Participants will be submitting their trained algorithm with their code/workflow to generation predictions into the competition platform, in the programming language they prefer. Here we provide Docker containers and example submissions in Python, but participants are allowed to submit with other custom containers too.
The data_visualization.ipynb
guides the challengers in loading, manipulating, and visualizing the training data and labels.
See the folder ml_python
to reproduce a working example of a ML-based submission written in Python.
See the folder heuristic_python
to reproduce a working example of a heuristic-based baseline written in Python. Note: no submission example are provided for the heuristic-based approach.
The evaluation.py
script provides a standard way to assess the performance of the models submitted for the challenge. It employs metrics and evaluation techniques that are aligned with the challenge's objectives.
The toy datasets ground_truth_toy.csv
and participant_toy.csv
serve as simplified,
example datasets for the challenge. These datasets are intended for initial
testing and understanding of the evaluation script and the baseline model.
The run_evaluator
function is the main entry point of the script and accepts the following arguments:
participant
: Path to the participant's CSV file.ground_truth
: Path to the ground truth CSV file.plot_object
: Object ID for which to plot evaluation details.

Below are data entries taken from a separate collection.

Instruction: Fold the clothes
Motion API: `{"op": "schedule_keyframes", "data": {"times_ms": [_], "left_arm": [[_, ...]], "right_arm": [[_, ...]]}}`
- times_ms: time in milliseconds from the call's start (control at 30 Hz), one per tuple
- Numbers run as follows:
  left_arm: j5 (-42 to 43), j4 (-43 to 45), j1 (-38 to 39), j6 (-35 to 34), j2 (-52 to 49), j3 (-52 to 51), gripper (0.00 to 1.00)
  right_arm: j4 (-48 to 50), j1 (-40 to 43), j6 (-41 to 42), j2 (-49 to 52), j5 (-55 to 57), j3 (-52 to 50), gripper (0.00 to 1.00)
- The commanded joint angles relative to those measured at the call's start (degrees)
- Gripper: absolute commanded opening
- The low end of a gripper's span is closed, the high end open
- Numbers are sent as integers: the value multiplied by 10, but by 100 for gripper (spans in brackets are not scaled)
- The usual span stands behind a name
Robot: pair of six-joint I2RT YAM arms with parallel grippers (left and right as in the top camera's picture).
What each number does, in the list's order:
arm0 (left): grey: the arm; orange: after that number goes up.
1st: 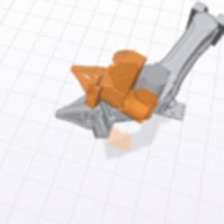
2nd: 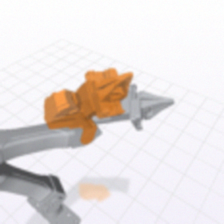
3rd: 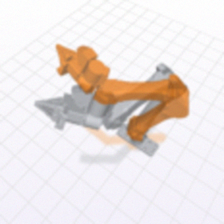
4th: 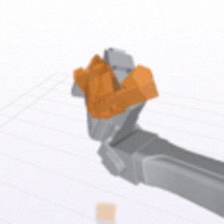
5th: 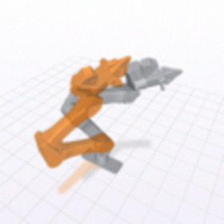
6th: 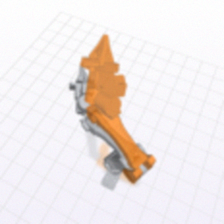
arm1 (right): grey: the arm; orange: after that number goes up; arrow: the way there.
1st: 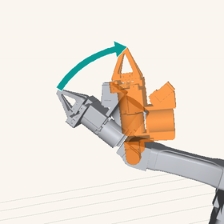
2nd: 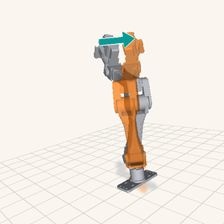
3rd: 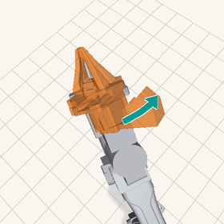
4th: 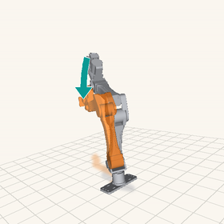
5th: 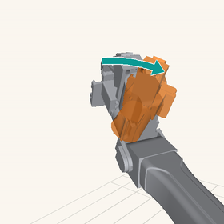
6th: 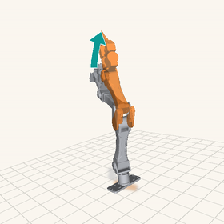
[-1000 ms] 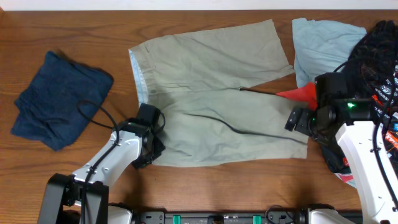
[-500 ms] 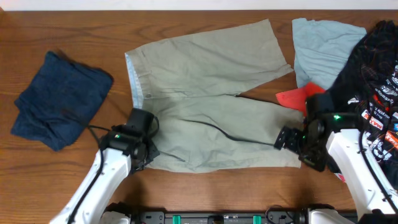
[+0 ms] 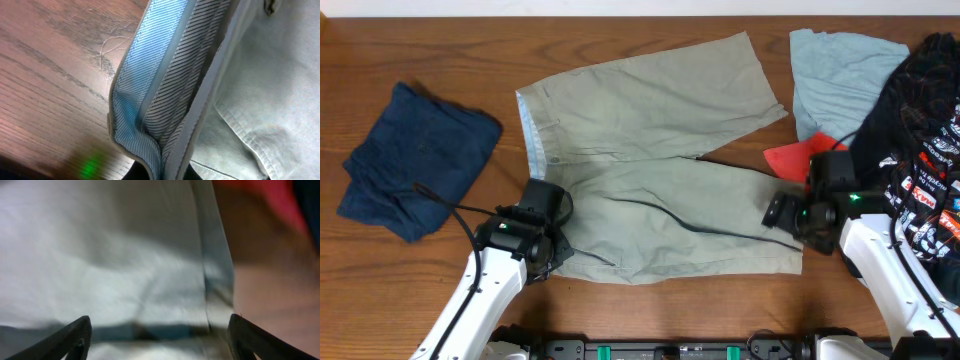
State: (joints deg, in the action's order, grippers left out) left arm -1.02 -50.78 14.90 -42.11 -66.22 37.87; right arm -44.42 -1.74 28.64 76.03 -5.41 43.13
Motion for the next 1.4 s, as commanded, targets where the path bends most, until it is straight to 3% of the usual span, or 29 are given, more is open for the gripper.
{"op": "schedule_keyframes", "data": {"times_ms": [0, 133, 533, 700, 933, 967, 1033, 1100, 1133, 1367], "left_arm": [[-28, -7, -1, 5, 3, 4, 6], [-94, -30, -1, 4, 3, 4, 6], [-91, -27, -1, 3, 3, 4, 6], [-91, -28, -1, 3, 3, 4, 6], [-85, -28, -1, 3, 3, 4, 6], [-85, -28, -1, 3, 3, 4, 6], [-85, -28, -1, 3, 3, 4, 6], [-85, -28, -1, 3, 3, 4, 6], [-85, -29, -1, 3, 3, 4, 6], [-85, -34, -1, 3, 3, 4, 6]], "right_arm": [[28, 6, -50, 2, 24, 24, 79], [27, 6, -52, 3, 59, 21, 76], [41, 5, -52, 12, 30, -39, 72], [70, 5, -52, 12, 30, -67, 65], [126, 5, -51, 12, 30, -111, 64], [133, 5, -51, 12, 30, -116, 60], [145, 5, -51, 12, 30, -122, 42], [153, 5, -51, 12, 29, -121, 8], [156, 6, -52, 12, 23, -120, 1], [154, 6, -70, 10, 2, -53, 1]]}}
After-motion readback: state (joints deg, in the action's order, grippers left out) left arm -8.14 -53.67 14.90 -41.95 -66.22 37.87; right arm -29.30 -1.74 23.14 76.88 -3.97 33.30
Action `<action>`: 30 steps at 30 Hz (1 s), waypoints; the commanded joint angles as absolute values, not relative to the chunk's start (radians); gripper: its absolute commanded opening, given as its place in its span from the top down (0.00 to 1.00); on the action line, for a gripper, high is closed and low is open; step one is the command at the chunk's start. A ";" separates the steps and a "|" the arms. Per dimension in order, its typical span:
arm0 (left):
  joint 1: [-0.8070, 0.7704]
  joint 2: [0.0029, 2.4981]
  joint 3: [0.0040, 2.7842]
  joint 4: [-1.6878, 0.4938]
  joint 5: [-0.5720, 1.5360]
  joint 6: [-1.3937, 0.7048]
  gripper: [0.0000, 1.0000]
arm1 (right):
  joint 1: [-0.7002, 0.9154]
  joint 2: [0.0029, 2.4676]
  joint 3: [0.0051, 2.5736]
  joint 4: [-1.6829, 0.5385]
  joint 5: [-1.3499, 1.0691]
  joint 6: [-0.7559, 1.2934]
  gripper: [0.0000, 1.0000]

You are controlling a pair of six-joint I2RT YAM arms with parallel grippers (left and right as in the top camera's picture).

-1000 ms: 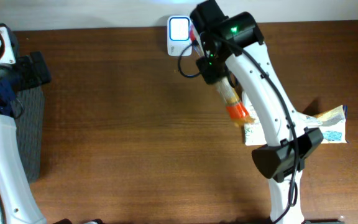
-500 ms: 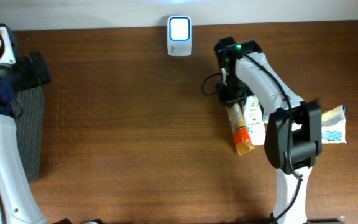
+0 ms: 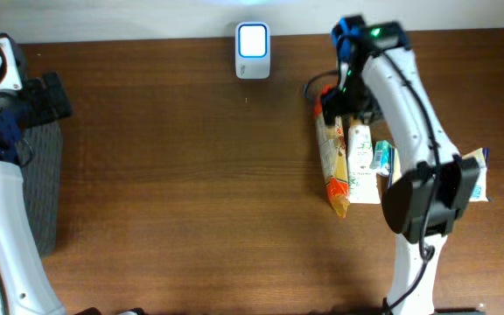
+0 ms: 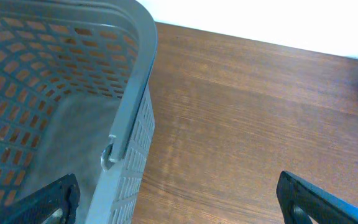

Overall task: Scan the item barcode
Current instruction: 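Carry the pasta package right and set it beside the tube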

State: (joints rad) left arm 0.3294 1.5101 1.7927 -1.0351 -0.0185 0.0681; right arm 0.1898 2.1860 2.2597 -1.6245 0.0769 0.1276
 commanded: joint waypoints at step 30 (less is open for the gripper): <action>0.330 1.505 1.804 -1.034 -0.022 0.084 0.01 | 0.269 1.316 2.582 -1.699 0.132 0.097 0.01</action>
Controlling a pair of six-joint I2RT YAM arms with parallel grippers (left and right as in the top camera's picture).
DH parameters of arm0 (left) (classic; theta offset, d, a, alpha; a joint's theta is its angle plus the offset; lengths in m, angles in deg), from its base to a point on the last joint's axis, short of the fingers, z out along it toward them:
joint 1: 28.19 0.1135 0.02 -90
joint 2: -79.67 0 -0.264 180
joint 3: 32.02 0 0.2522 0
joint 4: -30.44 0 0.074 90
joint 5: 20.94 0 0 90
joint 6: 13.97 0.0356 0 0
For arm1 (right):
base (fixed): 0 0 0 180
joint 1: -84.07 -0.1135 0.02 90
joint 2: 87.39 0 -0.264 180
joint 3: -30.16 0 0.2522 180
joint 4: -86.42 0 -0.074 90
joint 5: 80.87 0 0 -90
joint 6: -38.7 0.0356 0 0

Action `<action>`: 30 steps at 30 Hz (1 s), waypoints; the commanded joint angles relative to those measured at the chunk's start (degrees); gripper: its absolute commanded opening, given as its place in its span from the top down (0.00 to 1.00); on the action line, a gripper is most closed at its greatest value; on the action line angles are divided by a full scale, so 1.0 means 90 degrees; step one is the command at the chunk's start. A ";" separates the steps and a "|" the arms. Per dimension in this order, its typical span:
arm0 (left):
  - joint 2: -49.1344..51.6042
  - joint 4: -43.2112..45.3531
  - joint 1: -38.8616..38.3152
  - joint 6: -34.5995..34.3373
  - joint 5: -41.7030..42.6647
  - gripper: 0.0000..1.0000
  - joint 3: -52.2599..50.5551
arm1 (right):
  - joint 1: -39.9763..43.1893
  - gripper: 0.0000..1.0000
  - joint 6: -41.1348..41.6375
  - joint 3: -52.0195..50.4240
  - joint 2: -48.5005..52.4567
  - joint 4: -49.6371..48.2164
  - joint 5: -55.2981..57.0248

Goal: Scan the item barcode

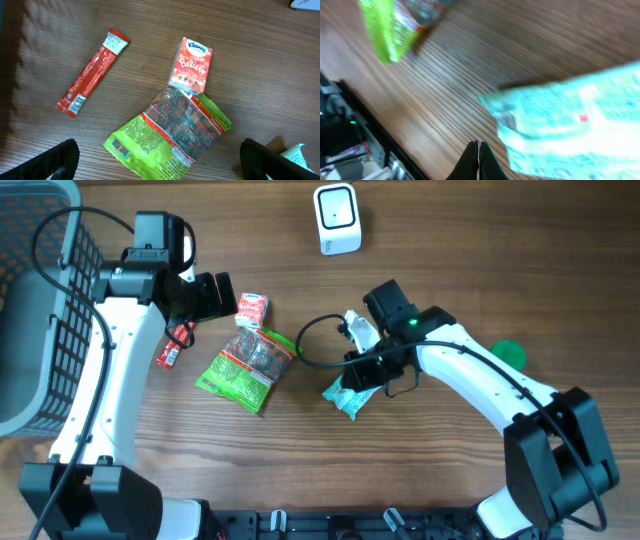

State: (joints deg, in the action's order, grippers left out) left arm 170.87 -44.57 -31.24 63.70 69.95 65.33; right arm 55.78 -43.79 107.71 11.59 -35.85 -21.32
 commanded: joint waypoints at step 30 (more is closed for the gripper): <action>0.0005 0.0015 -0.0005 -0.0015 -0.0036 0.00 0.0000 | 0.0022 0.49 0.0503 0.0376 -0.0296 0.0002 0.0629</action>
State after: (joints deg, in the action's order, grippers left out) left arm 170.87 -44.57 -31.24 63.70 69.95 65.33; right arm 55.99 -39.12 109.00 10.19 -36.09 -16.30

You can also run the script directly from the command line. For example:
python evaluation.py --participant=participant.csv --ground_truth=ground_truth.csv --plot_object=12345
This example assumes you have a participant.csv
and ground_truth.csv
in the expected directories, and you want to plot evaluation details for object ID 12345
. If no arguments are provided, the evaluation will be run for the toy datasets.
The score
function within the file returns the evaluation metrics as per the challenge guidelines (that is, the F2 and the RMSE). Additionally, the precision and recall are also returned, and, if the plot_object
parameter is provided, it generates plots for that specific object ID to aid in understanding the evaluation.